La main courante constitue la mémoire opérationnelle d’un site. Elle permet de transmettre les événements, les contrôles réalisés et les consignes entre les équipes. Pour remplir ce rôle, chaque inscription doit rester factuelle, chronologique et compréhensible par une personne absente au moment des faits.
Décrire des faits plutôt que des impressions
Un compte rendu utile répond à des questions simples : qui est concerné, que s’est-il passé, où, quand et quelles actions ont été menées ? Il faut décrire ce qui a été vu, entendu ou constaté directement. Les suppositions sur les intentions d’une personne et les jugements de valeur n’ont pas leur place dans la main courante.
Écrivez par exemple qu’une porte a été trouvée ouverte à 22 h 15 et que le responsable a été prévenu, plutôt que d’affirmer qu’une personne a volontairement négligé de la fermer. Cette distinction protège la qualité de l’information et facilite les vérifications ultérieures.
Respecter la chronologie et identifier les actions
Notez l’heure du constat, celle de l’alerte et, si elle est connue, celle du retour à la normale. Indiquez précisément le lieu, l’équipement ou l’accès concerné. Lorsque plusieurs personnes interviennent, précisez leur fonction ou le service contacté sans ajouter de données personnelles inutiles.
Chaque action doit être traçable : appel du référent, vérification sur place, balisage, transmission à la relève ou demande de maintenance. Si une consigne n’a pas pu être exécutée, expliquez brièvement la raison et l’interlocuteur informé. Une suite claire vaut mieux qu’une longue narration.
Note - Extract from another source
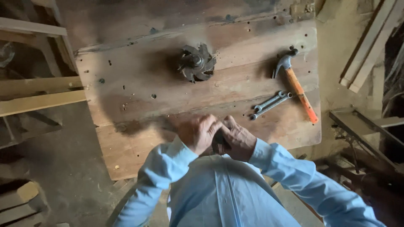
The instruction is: Disassembling and reassembling a shaper cutter head and spacers using various wrenches on a wooden workbench.
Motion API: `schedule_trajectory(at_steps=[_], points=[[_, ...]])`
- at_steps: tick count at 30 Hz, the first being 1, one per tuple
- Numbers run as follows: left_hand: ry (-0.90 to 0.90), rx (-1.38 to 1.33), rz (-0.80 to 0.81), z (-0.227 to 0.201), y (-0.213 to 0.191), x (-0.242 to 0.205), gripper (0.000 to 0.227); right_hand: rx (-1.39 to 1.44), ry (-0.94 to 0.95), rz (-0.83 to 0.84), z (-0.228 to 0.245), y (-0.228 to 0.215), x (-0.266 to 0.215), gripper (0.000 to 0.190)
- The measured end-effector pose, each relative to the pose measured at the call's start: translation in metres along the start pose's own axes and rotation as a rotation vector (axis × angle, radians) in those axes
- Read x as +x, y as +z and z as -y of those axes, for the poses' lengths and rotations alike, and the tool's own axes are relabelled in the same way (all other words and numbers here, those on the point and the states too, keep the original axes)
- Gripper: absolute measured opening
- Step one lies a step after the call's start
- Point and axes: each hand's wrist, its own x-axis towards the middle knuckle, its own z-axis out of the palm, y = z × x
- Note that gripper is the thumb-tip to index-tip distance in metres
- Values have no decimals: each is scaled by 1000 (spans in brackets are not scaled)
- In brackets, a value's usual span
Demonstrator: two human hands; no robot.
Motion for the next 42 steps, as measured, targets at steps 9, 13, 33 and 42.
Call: schedule_trajectory(at_steps=[9,13,33,42], points=[[-329,-551,320,14,-8,44,45,-37,40,-9,54,-78,18,120],[-318,-816,379,21,-20,53,42,23,-24,-64,44,-67,12,116],[-148,-685,135,95,122,18,13,509,34,-314,51,-79,37,87],[-219,-634,-224,25,50,-7,37,546,162,-510,-9,-51,37,82]])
Consigner aussi les anomalies apparemment mineures
Un éclairage défaillant, un badge refusé, une porte qui ferme mal ou un passage inhabituel peut sembler sans conséquence immédiate. Pourtant, la répétition de ces signaux révèle parfois une vulnérabilité ou un besoin de maintenance. Les consigner permet d’identifier une tendance et de décider d’une action préventive.
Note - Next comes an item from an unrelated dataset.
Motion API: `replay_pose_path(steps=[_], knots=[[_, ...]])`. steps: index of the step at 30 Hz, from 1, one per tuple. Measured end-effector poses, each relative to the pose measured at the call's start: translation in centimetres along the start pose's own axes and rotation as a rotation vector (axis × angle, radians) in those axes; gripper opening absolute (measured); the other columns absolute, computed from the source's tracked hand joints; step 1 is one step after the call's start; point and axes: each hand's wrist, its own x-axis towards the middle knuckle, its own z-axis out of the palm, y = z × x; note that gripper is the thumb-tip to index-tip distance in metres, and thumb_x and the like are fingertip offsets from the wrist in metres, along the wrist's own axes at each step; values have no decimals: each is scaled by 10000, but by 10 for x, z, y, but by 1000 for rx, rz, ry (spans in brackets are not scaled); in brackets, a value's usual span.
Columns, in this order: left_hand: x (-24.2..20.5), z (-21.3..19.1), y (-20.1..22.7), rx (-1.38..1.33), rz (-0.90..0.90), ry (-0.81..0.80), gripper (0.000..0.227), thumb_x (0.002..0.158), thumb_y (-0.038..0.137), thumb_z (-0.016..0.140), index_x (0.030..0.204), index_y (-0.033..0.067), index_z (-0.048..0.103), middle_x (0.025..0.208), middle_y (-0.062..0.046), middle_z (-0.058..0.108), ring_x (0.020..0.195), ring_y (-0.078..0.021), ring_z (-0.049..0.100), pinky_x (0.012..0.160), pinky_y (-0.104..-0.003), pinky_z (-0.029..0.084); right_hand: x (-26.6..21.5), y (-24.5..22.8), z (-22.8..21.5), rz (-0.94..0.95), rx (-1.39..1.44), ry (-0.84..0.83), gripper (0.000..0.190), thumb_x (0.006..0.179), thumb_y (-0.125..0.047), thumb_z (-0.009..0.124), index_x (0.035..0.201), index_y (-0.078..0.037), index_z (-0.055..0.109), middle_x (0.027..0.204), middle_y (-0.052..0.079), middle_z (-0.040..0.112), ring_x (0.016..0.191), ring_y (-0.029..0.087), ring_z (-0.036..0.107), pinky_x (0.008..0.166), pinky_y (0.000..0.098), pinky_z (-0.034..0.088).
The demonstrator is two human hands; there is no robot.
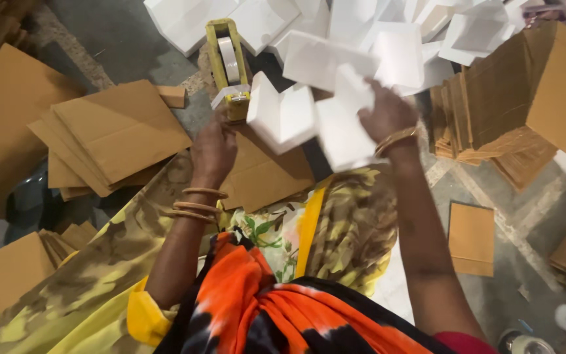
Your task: The person sits on the floor and assembles small cardboard boxes by inserting white foam inserts into the box base and folding the flaps closed. The person uses a tape dispenser to seal the boxes.
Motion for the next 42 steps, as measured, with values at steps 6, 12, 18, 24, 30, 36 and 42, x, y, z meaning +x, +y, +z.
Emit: replay_pose_path(steps=[6,12,18,24,30,36,42], knots=[[9,9,-20,-279,-136,-66,431,980,350,644,1317,84,611,1022,-116,755,898,-246,730,777,-400,555,7,12,-43,-104,172,266,521,867,-176,674,1384,-151,624,1281,188,673,1163,397,624,986,494,475],[27,19,2,-515,-367,-144,473,992,474,612,1255,84,659,969,-83,749,882,-233,726,775,-384,555,-14,34,-35,-136,215,220,486,859,-149,683,1344,-124,654,1289,180,680,1184,394,621,1022,484,465],[36,21,22,22,172,87,683,880,278,816,1444,85,483,1448,-179,522,1292,-356,538,1036,-449,488,-10,74,-32,-247,324,215,487,865,-101,715,1350,-100,671,1291,179,682,1207,365,638,1050,447,486],[113,47,29,236,368,94,918,729,245,856,1489,27,389,1498,-227,423,1430,-395,379,1181,-495,310,47,101,-48,-129,564,374,494,885,-92,723,1374,-55,660,1301,146,708,1261,281,670,1106,404,524],[128,58,43,376,484,110,547,745,99,802,1263,106,625,1198,-106,613,1216,-305,554,1088,-513,391,83,90,-17,-281,73,746,750,991,-284,756,1563,-36,339,1375,265,606,1275,336,597,1100,388,494],[25,61,72,256,775,2,379,838,127,668,1217,140,660,1035,-84,569,923,-262,566,775,-408,452,43,36,40,-133,1033,-163,905,976,-702,524,1581,-44,382,1060,91,711,920,140,698,777,262,575],[-70,63,50,432,975,1,252,908,216,603,1140,115,597,1013,-44,531,923,-198,538,757,-347,420,-16,4,59,-14,1085,-436,749,930,-447,685,1541,-52,509,1066,126,612,824,189,633,697,297,535]])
La qualité des écrits complète les prestations de sécurité des sites. Elle aide les équipes opérationnelles, les responsables et les techniciens à partager une même compréhension de la situation, sans dépendre uniquement d’une transmission orale.
Relire avant de valider l’inscription
Avant de terminer, vérifiez les horaires, les noms de lieux et la cohérence de la chronologie. Utilisez des phrases courtes, un vocabulaire professionnel et des abréviations connues de tous. Corrigez les erreurs selon les règles de l’outil utilisé sans effacer une information déjà validée de manière irrégulière.
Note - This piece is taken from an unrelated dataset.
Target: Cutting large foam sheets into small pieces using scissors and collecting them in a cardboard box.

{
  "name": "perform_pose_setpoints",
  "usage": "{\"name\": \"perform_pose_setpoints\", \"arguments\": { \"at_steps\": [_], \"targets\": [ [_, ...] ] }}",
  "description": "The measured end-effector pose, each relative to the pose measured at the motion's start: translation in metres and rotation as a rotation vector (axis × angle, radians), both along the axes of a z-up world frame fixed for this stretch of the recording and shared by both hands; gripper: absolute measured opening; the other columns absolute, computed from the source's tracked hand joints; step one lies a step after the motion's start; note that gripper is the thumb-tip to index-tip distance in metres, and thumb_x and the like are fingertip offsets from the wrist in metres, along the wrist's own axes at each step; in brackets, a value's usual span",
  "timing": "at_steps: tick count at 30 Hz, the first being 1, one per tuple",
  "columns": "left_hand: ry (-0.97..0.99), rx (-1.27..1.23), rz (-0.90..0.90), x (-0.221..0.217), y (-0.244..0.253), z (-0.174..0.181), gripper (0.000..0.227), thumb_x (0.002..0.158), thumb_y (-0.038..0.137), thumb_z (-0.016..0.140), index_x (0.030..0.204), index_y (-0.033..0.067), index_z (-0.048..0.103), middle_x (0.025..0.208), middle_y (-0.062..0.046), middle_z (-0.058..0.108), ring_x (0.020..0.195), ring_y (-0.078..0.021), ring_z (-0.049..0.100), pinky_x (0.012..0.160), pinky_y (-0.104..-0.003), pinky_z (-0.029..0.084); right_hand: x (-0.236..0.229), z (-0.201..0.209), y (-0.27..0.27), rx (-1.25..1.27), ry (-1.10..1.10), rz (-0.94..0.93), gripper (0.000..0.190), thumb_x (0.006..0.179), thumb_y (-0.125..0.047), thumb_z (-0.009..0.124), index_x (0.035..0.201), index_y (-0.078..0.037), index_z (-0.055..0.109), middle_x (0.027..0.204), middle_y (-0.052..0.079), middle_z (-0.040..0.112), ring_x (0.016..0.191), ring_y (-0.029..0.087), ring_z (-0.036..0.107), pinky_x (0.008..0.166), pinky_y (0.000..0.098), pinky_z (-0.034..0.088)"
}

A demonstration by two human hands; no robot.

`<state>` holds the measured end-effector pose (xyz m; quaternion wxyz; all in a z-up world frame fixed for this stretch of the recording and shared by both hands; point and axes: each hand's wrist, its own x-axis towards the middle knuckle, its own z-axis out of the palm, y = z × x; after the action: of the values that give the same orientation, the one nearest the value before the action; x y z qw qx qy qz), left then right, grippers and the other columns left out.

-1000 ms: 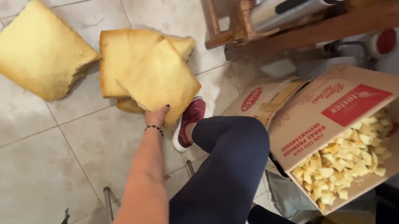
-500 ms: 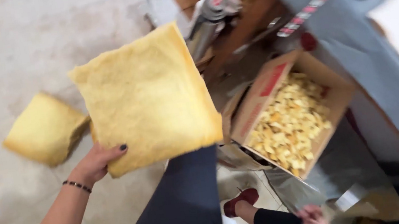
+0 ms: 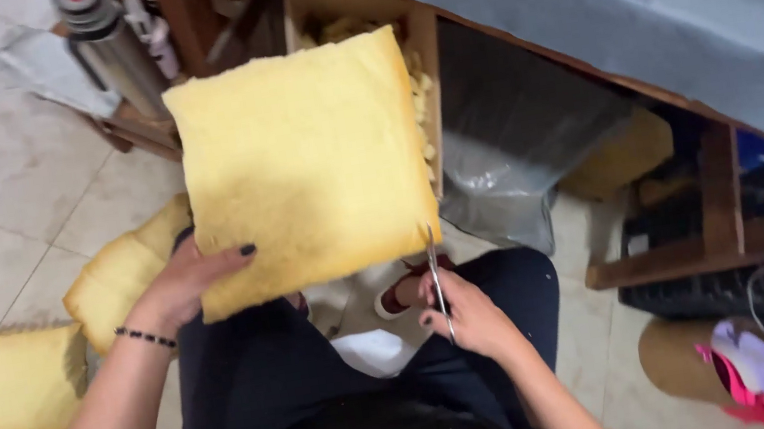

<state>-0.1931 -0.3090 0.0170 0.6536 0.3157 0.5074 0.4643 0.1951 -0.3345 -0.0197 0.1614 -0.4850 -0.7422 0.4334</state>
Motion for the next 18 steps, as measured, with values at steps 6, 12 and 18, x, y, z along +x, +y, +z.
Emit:
{"name": "perform_pose_setpoints", "arguments": {
  "at_steps": [6,12,18],
  "targets": [
    [0.266,-0.107,-0.098,0.003,0.061,-0.008,0.054,0.072,0.015,0.089,0.120,0.0061,0.066,0.101,-0.013,0.074,0.089,-0.0292,0.074,0.072,-0.046,0.060,0.000,-0.040,0.000,-0.081,0.131,-0.167,0.030,0.095,-0.049,0.066,0.093,-0.019,0.066,0.066,0.001,0.070,0.063,0.019,0.067,0.061,0.0312,0.052],
    [0.986,0.330,0.306,0.045,0.018,-0.010,0.026,0.102,0.040,0.064,0.106,0.0161,0.073,0.086,-0.011,0.067,0.088,-0.0356,0.070,0.077,-0.044,0.055,-0.006,-0.063,0.008,-0.143,0.115,-0.241,0.041,0.104,-0.047,0.051,0.095,-0.011,0.068,0.069,0.013,0.072,0.067,0.027,0.068,0.064,0.0377,0.053],
    [-0.178,-0.186,-0.287,0.170,-0.009,-0.113,0.063,0.088,0.025,0.080,0.144,0.0103,0.056,0.125,-0.014,0.061,0.109,-0.0281,0.068,0.094,-0.042,0.060,-0.015,-0.060,0.006,-0.156,0.151,-0.199,0.047,0.105,-0.051,0.045,0.094,-0.012,0.068,0.068,0.008,0.074,0.069,0.023,0.072,0.066,0.0339,0.053]
  ]
}}
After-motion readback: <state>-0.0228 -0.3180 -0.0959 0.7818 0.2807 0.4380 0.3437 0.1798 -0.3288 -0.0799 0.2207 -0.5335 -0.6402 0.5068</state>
La main courante peut contenir des informations sensibles. Respectez les droits d’accès, les durées de conservation et les procédures du site. Ne copiez pas son contenu sur une messagerie personnelle et ne photographiez pas l’écran ou le registre sans autorisation.
À retenir : une bonne main courante décrit des faits vérifiables, suit la chronologie et précise les actions réalisées. Évitez les jugements, consignez les anomalies utiles et relisez les informations avant validation. La rigueur de l’écriture améliore la continuité du service, facilite l’analyse des incidents et protège la fiabilité des transmissions entre toutes les équipes concernées.